--- START ---

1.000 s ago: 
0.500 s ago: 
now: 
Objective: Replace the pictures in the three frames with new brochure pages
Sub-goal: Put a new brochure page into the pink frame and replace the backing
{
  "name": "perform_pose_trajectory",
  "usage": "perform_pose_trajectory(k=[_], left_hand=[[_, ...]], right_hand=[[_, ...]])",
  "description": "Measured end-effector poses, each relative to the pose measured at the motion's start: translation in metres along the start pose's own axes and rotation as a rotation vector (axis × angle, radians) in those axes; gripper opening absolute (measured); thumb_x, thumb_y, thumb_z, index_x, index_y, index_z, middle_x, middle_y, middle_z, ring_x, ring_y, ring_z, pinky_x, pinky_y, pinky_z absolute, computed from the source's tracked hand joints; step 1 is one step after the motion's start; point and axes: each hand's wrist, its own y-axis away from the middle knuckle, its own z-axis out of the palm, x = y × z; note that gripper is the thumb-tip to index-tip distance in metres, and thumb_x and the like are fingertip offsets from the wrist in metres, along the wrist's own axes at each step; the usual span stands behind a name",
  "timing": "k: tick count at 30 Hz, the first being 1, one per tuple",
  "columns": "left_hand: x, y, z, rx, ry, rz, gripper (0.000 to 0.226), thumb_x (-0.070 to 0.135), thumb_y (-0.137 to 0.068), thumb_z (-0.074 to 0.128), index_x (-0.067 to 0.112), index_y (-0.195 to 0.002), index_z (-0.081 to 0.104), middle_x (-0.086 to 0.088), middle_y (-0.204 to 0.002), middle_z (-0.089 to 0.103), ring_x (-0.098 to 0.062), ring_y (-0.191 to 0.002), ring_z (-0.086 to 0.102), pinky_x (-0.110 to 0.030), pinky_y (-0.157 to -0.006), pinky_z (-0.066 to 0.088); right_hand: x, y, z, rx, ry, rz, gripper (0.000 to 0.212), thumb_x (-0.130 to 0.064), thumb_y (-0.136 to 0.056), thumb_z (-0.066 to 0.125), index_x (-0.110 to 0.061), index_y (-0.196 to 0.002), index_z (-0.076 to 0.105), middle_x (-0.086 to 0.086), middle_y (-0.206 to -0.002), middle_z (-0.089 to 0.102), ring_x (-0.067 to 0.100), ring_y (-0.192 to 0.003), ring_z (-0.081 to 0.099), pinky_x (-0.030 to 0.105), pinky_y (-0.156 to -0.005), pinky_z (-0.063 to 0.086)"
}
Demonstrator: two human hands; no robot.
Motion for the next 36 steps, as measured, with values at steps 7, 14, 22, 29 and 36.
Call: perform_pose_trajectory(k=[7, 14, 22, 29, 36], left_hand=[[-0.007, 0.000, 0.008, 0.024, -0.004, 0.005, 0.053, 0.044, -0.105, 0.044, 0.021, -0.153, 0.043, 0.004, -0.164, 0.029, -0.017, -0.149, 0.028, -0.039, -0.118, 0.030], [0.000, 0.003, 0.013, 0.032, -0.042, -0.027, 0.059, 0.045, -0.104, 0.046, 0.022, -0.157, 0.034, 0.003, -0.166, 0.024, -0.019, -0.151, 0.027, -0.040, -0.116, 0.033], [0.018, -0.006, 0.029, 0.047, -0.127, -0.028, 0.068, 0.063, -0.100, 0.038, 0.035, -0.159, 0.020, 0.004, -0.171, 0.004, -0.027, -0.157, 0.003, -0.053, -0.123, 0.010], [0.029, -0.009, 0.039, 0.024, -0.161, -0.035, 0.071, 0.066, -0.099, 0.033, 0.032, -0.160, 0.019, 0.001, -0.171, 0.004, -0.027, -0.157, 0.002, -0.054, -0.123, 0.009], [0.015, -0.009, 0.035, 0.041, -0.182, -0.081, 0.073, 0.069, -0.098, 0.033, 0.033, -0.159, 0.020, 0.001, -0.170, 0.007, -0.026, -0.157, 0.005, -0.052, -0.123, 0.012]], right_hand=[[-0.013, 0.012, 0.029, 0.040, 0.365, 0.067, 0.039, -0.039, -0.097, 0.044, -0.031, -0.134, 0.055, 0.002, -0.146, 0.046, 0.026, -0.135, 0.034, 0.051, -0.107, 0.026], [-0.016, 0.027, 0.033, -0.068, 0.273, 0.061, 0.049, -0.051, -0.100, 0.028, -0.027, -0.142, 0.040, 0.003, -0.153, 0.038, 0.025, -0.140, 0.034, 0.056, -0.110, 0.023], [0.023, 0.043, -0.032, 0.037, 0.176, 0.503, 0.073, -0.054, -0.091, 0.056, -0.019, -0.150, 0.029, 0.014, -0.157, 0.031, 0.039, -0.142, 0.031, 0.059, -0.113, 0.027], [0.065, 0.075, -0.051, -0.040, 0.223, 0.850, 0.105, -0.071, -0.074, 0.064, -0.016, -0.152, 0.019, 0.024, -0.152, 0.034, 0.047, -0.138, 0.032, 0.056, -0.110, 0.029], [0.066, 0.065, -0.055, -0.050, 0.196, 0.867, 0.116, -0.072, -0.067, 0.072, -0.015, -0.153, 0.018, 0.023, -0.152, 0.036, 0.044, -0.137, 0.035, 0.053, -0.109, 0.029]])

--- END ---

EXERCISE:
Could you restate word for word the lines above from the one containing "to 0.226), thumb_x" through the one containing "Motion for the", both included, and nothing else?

YOUR SOLUTION:
  "columns": "left_hand: x, y, z, rx, ry, rz, gripper (0.000 to 0.226), thumb_x (-0.070 to 0.135), thumb_y (-0.137 to 0.068), thumb_z (-0.074 to 0.128), index_x (-0.067 to 0.112), index_y (-0.195 to 0.002), index_z (-0.081 to 0.104), middle_x (-0.086 to 0.088), middle_y (-0.204 to 0.002), middle_z (-0.089 to 0.103), ring_x (-0.098 to 0.062), ring_y (-0.191 to 0.002), ring_z (-0.086 to 0.102), pinky_x (-0.110 to 0.030), pinky_y (-0.157 to -0.006), pinky_z (-0.066 to 0.088); right_hand: x, y, z, rx, ry, rz, gripper (0.000 to 0.212), thumb_x (-0.130 to 0.064), thumb_y (-0.136 to 0.056), thumb_z (-0.066 to 0.125), index_x (-0.110 to 0.061), index_y (-0.196 to 0.002), index_z (-0.076 to 0.105), middle_x (-0.086 to 0.086), middle_y (-0.206 to -0.002), middle_z (-0.089 to 0.102), ring_x (-0.067 to 0.100), ring_y (-0.192 to 0.003), ring_z (-0.081 to 0.099), pinky_x (-0.030 to 0.105), pinky_y (-0.156 to -0.005), pinky_z (-0.063 to 0.086)"
}
Demonstrator: two human hands; no robot.
Motion for the next 36 steps, as measured, with values at steps 7, 14, 22, 29 and 36.

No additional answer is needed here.